Obama used the interview to defend his economic and jobs record and to make the case for a second term, while sharply criticizing Republican policies, particularly on immigration reform. While Republican presidential nominee Mitt Romney and other GOP leaders have repeatedly opposed tax increases, saying they would discourage investment and job creation, Obama insisted that “nobody who looks at the numbers thinks it’s realistic” to reduce the trillion dollar annual deficit without some fresh revenues.

“We’ve identified tax rates going up to the Clinton rates for income above $250,000; making some adjustments in terms of the corporate tax side that could actually bring down the corporate tax overall, but broaden the base and close some loopholes,” he said. “That would be good for our economy, and it would be good for reducing our deficit.”

Obama said that if both sides choose to work together after the election, he and Republican and Democratic congressional leaders can “credibly meet the target” of $4 trillion of long term deficit reduction that was recommended by Simpson-Bowles. Although neither the president nor most congressional leaders ever fully embraced that plan, many members of Congress and policy makers consider it the gold standard of deficit-reduction strategies.

“We can stabilize our deficit-to-GDP ratio in a way that is really going to be a good foundation for long-term growth,” the president told the newspaper. “Now, once we get that done, that takes a huge piece of business off the table.”

Action is essential, he said, in the face of the expiring Bush tax cuts and major automatic across the board spending cuts in defense and domestic programs set to take place in early January that Federal Reserve Chairman Ben Bernanke and others warn could jolt the economy back into a recession – the so called fiscal cliff. “But we’re going to be in a position where I believe in the first six months we are going to solve that big piece of business,” Obama said.

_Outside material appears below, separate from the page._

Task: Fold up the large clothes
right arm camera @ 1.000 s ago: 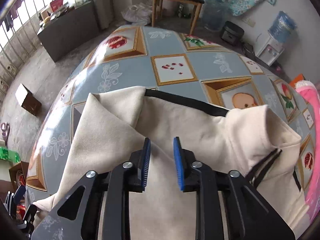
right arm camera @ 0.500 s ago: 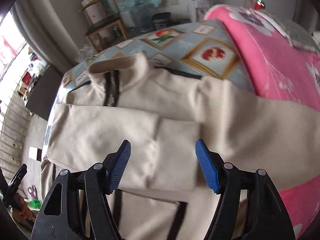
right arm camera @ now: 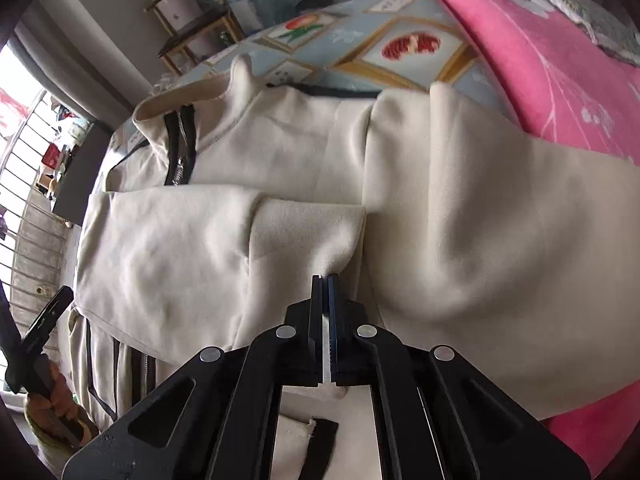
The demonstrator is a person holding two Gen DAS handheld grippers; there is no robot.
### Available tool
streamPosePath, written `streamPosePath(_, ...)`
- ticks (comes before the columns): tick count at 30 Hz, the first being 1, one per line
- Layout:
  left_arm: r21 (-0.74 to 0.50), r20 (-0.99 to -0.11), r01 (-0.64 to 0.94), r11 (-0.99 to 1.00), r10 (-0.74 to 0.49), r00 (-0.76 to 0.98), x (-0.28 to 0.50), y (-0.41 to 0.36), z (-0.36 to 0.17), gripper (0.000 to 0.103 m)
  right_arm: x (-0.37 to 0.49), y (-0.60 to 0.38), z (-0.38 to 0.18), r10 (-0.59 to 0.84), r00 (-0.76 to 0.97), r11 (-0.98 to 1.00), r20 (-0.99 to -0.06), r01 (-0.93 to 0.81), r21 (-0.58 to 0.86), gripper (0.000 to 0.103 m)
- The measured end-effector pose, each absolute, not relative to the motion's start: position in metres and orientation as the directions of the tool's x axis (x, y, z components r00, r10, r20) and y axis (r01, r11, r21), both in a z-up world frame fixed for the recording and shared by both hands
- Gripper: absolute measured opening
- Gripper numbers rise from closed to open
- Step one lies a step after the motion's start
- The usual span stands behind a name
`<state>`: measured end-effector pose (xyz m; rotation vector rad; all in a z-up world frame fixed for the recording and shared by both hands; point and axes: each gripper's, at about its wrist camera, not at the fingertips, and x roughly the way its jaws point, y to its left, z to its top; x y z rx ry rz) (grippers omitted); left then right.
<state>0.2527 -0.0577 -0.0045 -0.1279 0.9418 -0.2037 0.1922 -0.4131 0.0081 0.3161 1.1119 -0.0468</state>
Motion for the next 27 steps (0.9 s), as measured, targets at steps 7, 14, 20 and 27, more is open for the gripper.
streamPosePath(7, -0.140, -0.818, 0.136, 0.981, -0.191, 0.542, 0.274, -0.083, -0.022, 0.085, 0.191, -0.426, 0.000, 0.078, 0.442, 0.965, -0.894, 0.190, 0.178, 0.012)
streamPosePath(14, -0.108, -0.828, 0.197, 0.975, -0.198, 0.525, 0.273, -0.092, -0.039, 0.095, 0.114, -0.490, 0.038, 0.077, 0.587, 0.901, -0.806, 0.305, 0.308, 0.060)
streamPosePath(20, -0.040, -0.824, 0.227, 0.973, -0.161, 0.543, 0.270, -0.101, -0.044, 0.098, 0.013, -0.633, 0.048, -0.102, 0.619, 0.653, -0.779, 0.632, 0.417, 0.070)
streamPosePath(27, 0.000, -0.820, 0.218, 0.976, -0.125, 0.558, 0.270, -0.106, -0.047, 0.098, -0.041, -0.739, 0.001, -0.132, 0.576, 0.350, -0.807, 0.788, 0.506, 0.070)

The president’s comments to the newspaper about addressing the fiscal cliff follow Obama’s remarks during the Monday night presidential debate in Boca Raton, Fla., where he ruled out the possibility of a sequester of the defense budget beginning early next year.

Obama declared for the first time that he would block the large, automatic cuts in defense set to take effect early next year after Romney sharply criticized the administration for weakening U.S. armed forces just as the nation is facing a nuclear threat from Iran and growing tumult in the Middle East.

Neither Obama nor Romney directly mentioned the fiscal cliff in any of their three debates this month. A formidable array of players, from Defense Secretary Leon Panetta and House Armed Services Committee Chairman Buck McKeon, R-Calif., to former Vice President Dick Cheney and the CEOs of Lockheed Martin, Pratt & Whitney and EADS North America, have mobilized against the roughly $500 billion in long-term across-the-board defense cuts that will kick in beginning in early January, absent congressional intervention.

Normally, the Des Moines Register publishes its interviews with presidential candidates, but in this case, it agreed to an off-the-record conversation with Obama. Afterwards, however, it revealed the situation in an editorial, which led to an embarrassing moment for the campaign as some asked why the president saw the necessity to speak with the largest newspaper in Iowa on background. In response, the Obama campaign allowed the Register to publish the interview, as is custom.

If there’s anything of an eyebrow raising nature in the interview, it’s the president’s sharp criticism of the Republicans for their handling of the immigration issue, which he said has cost Romney the vast majority of the Latino vote.

“The second thing I’m confident we’ll get done next year is immigration reform,” he said. “And since this is off the record, I will just be very blunt. Should I win a second term, a big reason I will win a second term is because the Republican nominee and the Republican Party have so alienated the fastest-growing demographic group in the country, the Latino community. And this is a relatively new phenomenon. George Bush and Karl Rove were smart enough to understand the changing nature of America. And so I am fairly confident that they’re going to have a deep interest in getting that done.”